• _What is being asked_
Only the lines from the beginning of the data through the one with "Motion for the" belong in the answer, each retyped exactly, with pictures left out.

• _Recorded data_
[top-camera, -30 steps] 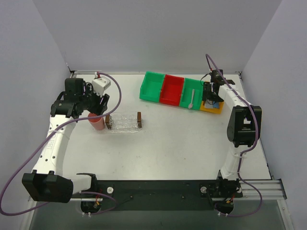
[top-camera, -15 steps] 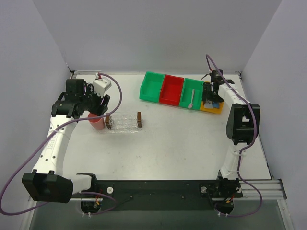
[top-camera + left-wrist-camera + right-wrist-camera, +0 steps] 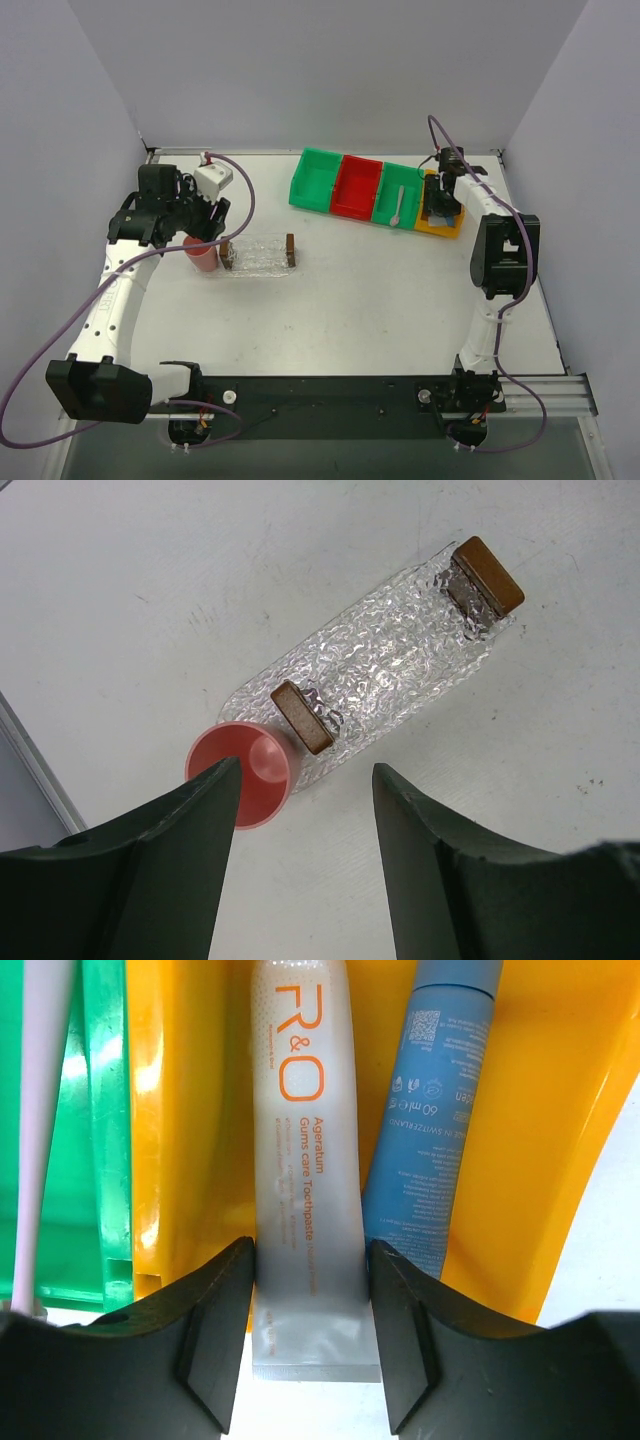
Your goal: Prepare toiletry sets of a toothbrush and toothpaste on the tray
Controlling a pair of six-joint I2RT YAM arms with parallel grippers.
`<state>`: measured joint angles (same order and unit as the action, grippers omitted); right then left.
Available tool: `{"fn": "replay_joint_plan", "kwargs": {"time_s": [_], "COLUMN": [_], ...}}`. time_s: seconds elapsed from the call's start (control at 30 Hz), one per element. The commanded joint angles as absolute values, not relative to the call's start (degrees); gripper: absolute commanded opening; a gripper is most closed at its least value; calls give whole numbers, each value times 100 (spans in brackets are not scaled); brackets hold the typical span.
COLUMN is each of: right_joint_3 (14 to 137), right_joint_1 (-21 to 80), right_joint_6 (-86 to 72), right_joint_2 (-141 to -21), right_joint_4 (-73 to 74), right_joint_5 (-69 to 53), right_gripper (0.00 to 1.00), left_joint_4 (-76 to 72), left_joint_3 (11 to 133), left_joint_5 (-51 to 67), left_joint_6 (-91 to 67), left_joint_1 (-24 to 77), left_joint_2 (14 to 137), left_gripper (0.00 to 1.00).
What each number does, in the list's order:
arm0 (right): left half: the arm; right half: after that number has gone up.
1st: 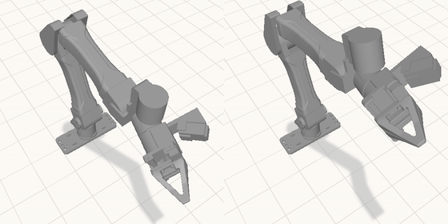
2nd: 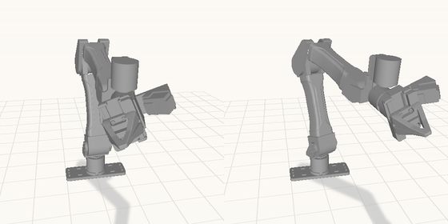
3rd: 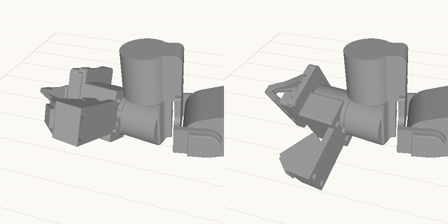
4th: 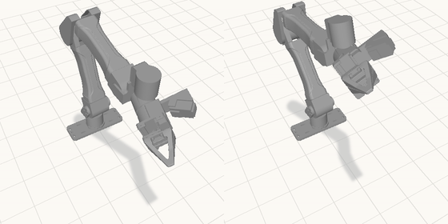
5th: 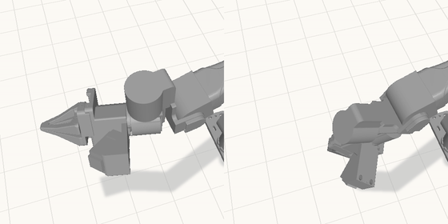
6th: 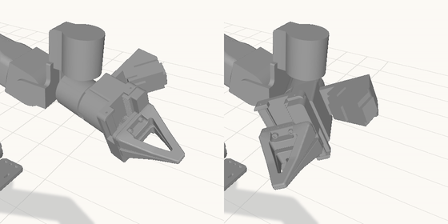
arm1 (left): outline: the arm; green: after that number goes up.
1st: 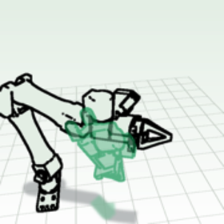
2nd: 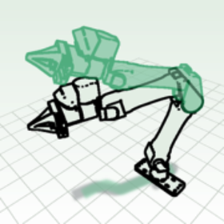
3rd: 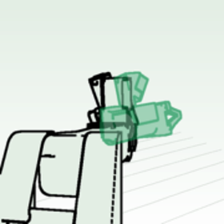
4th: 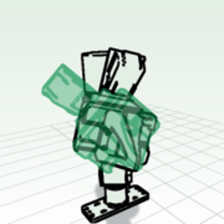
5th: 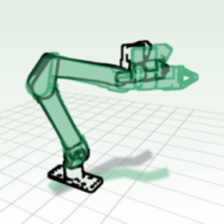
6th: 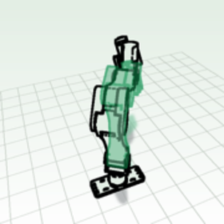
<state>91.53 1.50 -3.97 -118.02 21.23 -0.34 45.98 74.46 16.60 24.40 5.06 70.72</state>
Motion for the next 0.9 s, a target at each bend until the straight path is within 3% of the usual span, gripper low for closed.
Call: {"fn": "replay_joint_plan", "kwargs": {"time_s": [0.0, 0.23, 0.87], "right_joint_3": [9343, 9422, 9316], "right_joint_1": [141, 53, 9], "right_joint_6": [-360, -360, -316], "right_joint_2": [-11900, -11769, -10565], "right_joint_4": [2382, 2505, 2742], "right_joint_5": [-176, -307, -791], "right_gripper": [41, 25, 7], "left_joint_4": [4324, 4333, 4087], "left_joint_3": [7444, 7471, 7541], "left_joint_5": [1644, 1617, 1758], "left_joint_6": [2443, 2443, 2241], "left_joint_1": [554, 580, 659], "left_joint_2": [6996, 6996, 6987], "left_gripper": [65, 65, 65]}}
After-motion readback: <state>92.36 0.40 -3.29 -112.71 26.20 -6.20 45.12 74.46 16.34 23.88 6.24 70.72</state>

• _Result of this exercise_
[top-camera, -30 steps] 
[top-camera, -15 steps] 
[top-camera + left-wrist-camera + right-wrist-camera, +0 steps] 
Your goal: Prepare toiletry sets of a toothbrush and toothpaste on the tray
Controlling a pair of six-joint I2RT YAM arms with parallel grippers.
`<state>`: measured joint angles (same order and unit as the action, grippers omitted); right then left.
Available tool: `{"fn": "replay_joint_plan", "kwargs": {"time_s": [_], "COLUMN": [_], ...}}`. time_s: seconds elapsed from the call's start (control at 30 Hz), one per element. The commanded joint angles as absolute values, not relative to the call's start (degrees); gripper: absolute commanded opening; a gripper is most closed at its least value; calls give whole numbers, each value times 100 (spans in brackets are not scaled); brackets hold the typical span.
COLUMN is each of: right_joint_3 (14 to 137), right_joint_1 (-21 to 80), right_joint_6 (-86 to 72), right_joint_2 (-141 to -21), right_joint_4 (-73 to 74), right_joint_5 (-69 to 53), right_gripper (0.00 to 1.00), left_joint_4 (-76 to 72), left_joint_3 (11 to 133), left_joint_5 (-51 to 67), left_joint_6 (-91 to 67), left_joint_1 (-24 to 77), left_joint_2 (14 to 137), left_gripper (0.00 to 1.00).
What each number does, in the list's order:
arm0 (right): left half: the arm; right half: after that number has gone up.
1st: 
2nd: 
3rd: 
4th: 
5th: 
6th: 
arm1 (left): outline: the arm; green: after that number goes up.
1st: 
2nd: 
3rd: 
4th: 
5th: 
6th: 
<state>91.53 1.50 -3.97 -118.02 21.23 -0.34 45.98 74.46 16.60 24.40 5.06 70.72</state>
Motion for the next 0.9 s, a target at each bend until the straight path is within 3% of the usual span, gripper low for closed.

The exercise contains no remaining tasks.